06 Jul 2015
Hong Kong seems to have become less appealing as a regional hub than it used to be. The cost of living has increased significantly over recent years and there aren't enough incentives to attract foreign talent.
" The HKMA is ready to take on the challenge to oversee financial institution giants."
Ivy Au Yeung, Chief Executive Officer ANZ Hong Kong
The availability of an appropriately skilled talent pool is a key to attracting high-end services operations that depend on intellectual property (IP) – research, technology, design, analytics.
According to the Global Competitiveness Report 2014-15, the most problematic factors for doing business in Hong Kong is its insufficient capacity to innovate. The quality of its research institutions and the limited availability of scientists and engineers remain the two key issues to be addressed.
In addition, increasing political tensions with Chinese government are causing concerns within the business community. With the recent vote down of the electoral package, Hong Kong's political condition remains uncertain.
The government need to regain its credibility and focus on economic and social development as quickly as possible in order not to deteriorate the city's competitiveness.
Having spent most of my career life in Hong Kong, I believe Hong Kong still has its strengths despite these challenges. The generally observed freedoms, business-friendly policies and approach to regulation are just a few.

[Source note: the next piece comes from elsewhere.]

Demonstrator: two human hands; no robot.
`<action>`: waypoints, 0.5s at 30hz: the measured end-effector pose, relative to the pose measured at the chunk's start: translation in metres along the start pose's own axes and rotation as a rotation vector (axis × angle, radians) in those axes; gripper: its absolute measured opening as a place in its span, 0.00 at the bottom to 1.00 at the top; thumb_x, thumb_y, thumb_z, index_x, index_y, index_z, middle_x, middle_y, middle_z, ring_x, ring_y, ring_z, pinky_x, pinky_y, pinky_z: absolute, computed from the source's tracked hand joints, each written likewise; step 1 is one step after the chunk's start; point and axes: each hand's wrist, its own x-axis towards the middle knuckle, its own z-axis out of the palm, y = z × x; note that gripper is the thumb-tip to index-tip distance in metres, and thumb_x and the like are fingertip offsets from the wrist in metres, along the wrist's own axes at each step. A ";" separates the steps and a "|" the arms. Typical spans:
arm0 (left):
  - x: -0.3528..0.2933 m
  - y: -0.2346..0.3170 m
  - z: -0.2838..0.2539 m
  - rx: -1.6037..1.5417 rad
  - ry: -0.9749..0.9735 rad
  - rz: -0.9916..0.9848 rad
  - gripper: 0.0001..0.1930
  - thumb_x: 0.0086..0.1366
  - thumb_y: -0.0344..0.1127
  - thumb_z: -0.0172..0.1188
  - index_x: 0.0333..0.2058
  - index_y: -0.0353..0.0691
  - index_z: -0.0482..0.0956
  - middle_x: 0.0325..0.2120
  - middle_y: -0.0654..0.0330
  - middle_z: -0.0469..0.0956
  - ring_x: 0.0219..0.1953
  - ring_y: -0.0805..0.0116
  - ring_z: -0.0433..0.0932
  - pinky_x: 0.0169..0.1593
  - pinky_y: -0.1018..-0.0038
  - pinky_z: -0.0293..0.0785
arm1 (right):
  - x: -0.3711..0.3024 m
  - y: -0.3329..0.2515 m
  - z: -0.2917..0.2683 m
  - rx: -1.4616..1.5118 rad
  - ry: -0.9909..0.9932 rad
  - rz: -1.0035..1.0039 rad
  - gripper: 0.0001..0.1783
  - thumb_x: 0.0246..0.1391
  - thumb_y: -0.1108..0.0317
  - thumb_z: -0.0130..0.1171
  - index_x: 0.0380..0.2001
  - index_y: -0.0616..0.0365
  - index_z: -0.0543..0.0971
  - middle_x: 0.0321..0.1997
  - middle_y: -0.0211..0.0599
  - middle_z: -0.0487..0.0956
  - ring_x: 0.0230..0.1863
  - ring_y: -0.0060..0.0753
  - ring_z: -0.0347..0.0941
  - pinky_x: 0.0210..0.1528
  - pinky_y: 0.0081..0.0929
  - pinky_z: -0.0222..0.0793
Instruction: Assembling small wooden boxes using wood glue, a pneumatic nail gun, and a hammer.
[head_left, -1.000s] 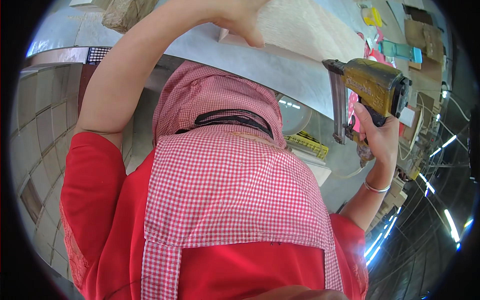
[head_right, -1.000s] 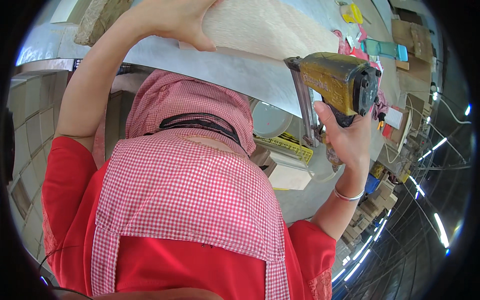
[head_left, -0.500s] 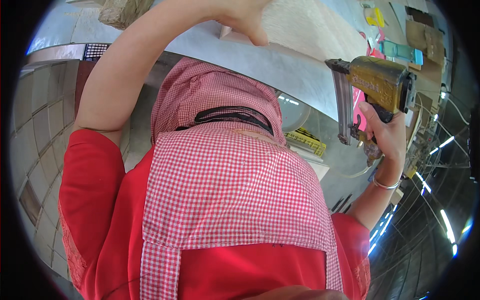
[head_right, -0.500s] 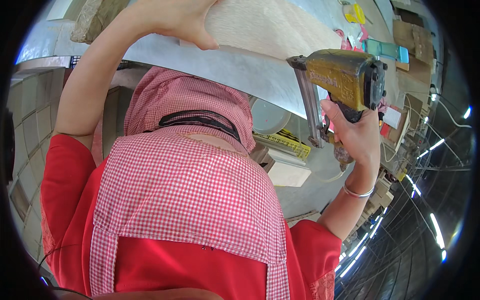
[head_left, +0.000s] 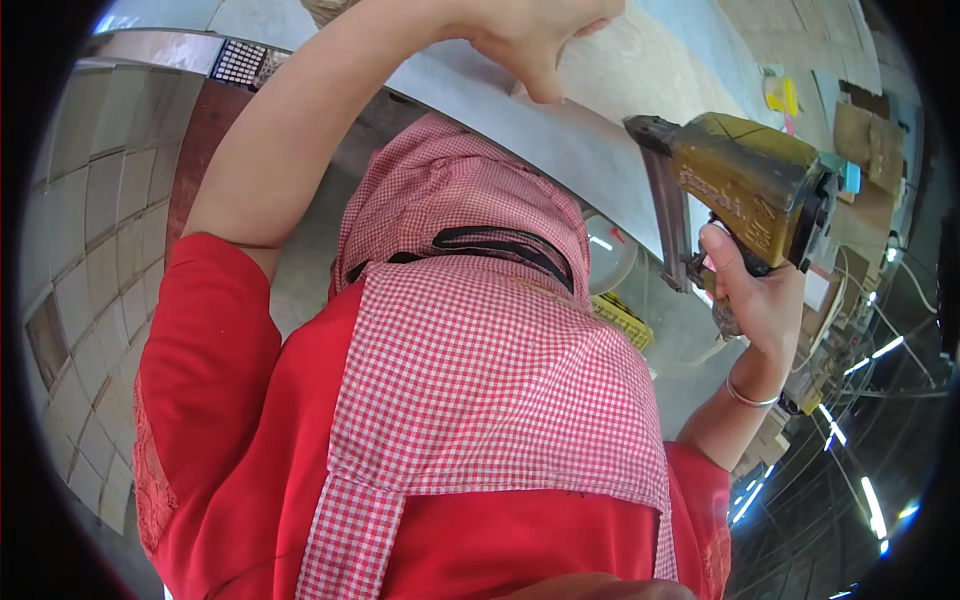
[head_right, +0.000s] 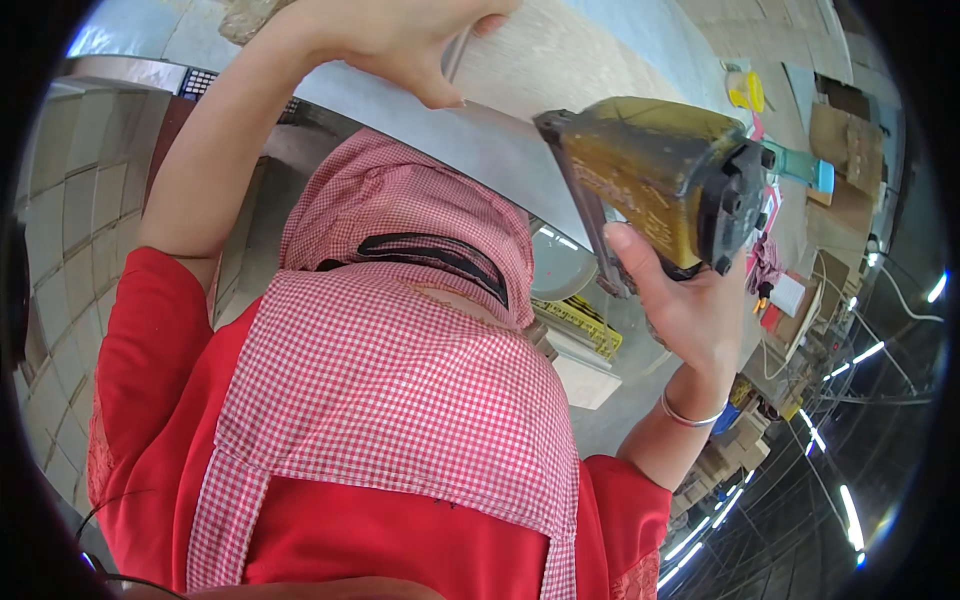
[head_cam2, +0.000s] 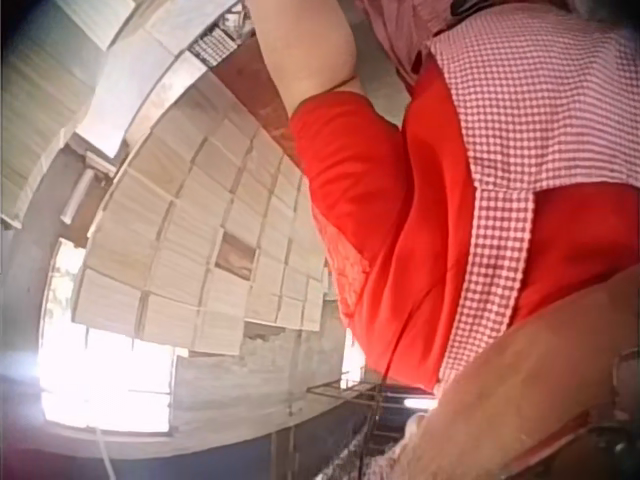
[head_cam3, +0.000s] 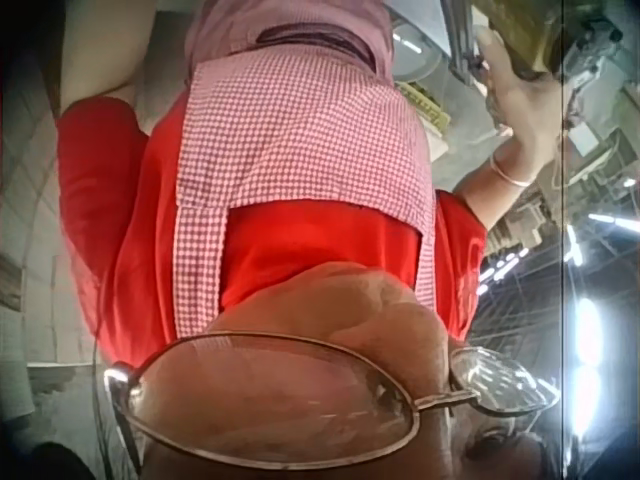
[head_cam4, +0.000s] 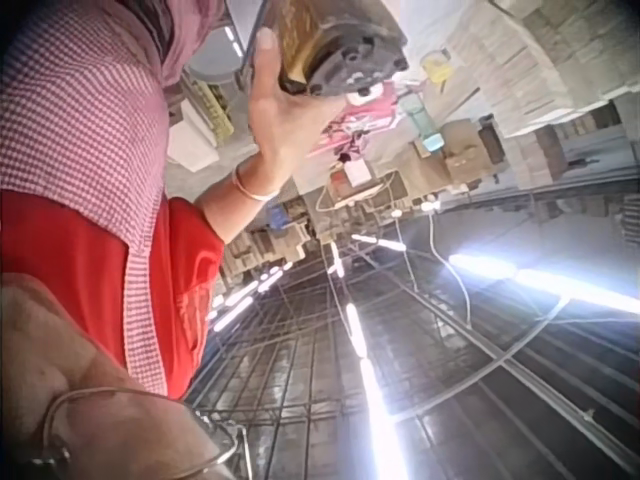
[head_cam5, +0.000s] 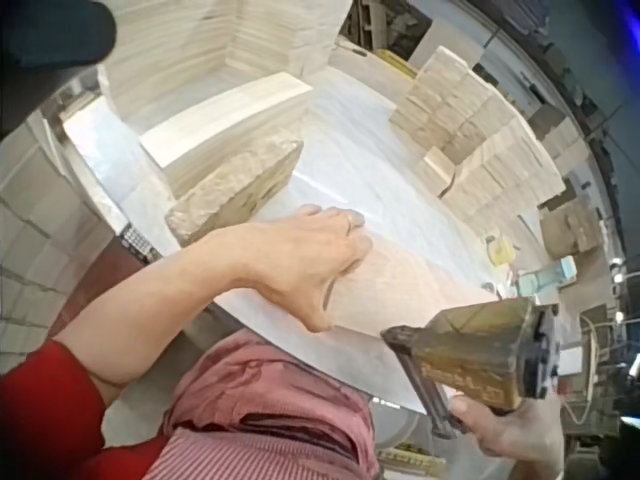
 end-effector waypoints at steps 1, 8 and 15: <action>0.004 0.007 -0.003 -0.008 0.000 -0.009 0.31 0.41 0.45 0.72 0.41 0.29 0.73 0.45 0.37 0.70 0.51 0.42 0.70 0.55 0.57 0.67 | 0.000 0.002 -0.001 0.043 -0.015 -0.079 0.14 0.54 0.64 0.72 0.39 0.61 0.82 0.23 0.25 0.78 0.18 0.12 0.66 0.19 0.15 0.60; 0.011 0.020 -0.013 -0.061 0.033 -0.023 0.31 0.40 0.46 0.73 0.39 0.29 0.73 0.42 0.39 0.70 0.48 0.44 0.71 0.52 0.58 0.69 | 0.009 -0.019 -0.012 0.023 -0.117 -0.027 0.15 0.53 0.63 0.72 0.39 0.62 0.82 0.21 0.25 0.76 0.18 0.13 0.66 0.19 0.15 0.60; 0.027 0.014 0.000 -0.117 0.049 -0.011 0.31 0.40 0.47 0.73 0.37 0.30 0.73 0.41 0.40 0.70 0.47 0.44 0.71 0.51 0.58 0.69 | 0.011 -0.018 -0.009 0.013 -0.113 0.176 0.17 0.53 0.64 0.72 0.41 0.64 0.81 0.28 0.28 0.78 0.25 0.17 0.70 0.28 0.19 0.65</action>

Most importantly, Hong Kong is achieving remarkable progress in financial infrastructure development and has reinforced its status as a well-established global financial centre.
Hong Kong is at a unique position having the best of both worlds. We are intrinsically linked with China which provides a natural 'support' to our economic growth; but at the same time we have the trust of international community on our transparent legal infrastructure and culture which makes us different from China.
The signing and implementation of the Mainland and Hong Kong Closer Economic Partnership Arrangement (CEPA) and the new cross-border investment channel brought by the Shanghai-Hong Kong Stock Connect and the Mutual Fund Connect closely connects Hong Kong economic booms with mainland China.
The Hong Kong government is offering tax incentives to encourage multinational and mainland Chinese enterprises to set up corporate treasury centres in the region (profits tax for specified treasury activities would also be reduced by 50 per cent) which will benefit the financial and business sectors, and help to deepen our capital markets, including the offshore renminbi market.
Hong Kong is still considered by businesses as the preferred headquarters location for managing the Greater China market.
We have a sound regulatory system. The Hong Kong Monetary Authority (HKMA) commits itself to ensure Hong Kong's monetary and financial stability by frequently consulting with counterparts in Asia on the soundness of the macroeconomic and financial sectors.
Massive achievements have been made on global regulation reforms by taking on relevant recommendations and implementation. It has built on a solid track record in protecting the linked exchange rate and restores the financial market through AFC and GFC.
To maintain our competitive advantage, Hong Kong could further liberalise cross-border trade and investment relations with mainland China, as well as address key issues such as cost of operations, property/rental cost, availability of office space and overall cost of living.
People in Hong Kong are known for the unique ability to adapt and change. We can play to our strengths and make adjustments to stay ahead of the changing world trends. This will be the key to securing Hong Kong's status as the preferred Asian headquarters location.
The views and opinions expressed in this communication are those of the author and may not necessarily state or reflect those of ANZ.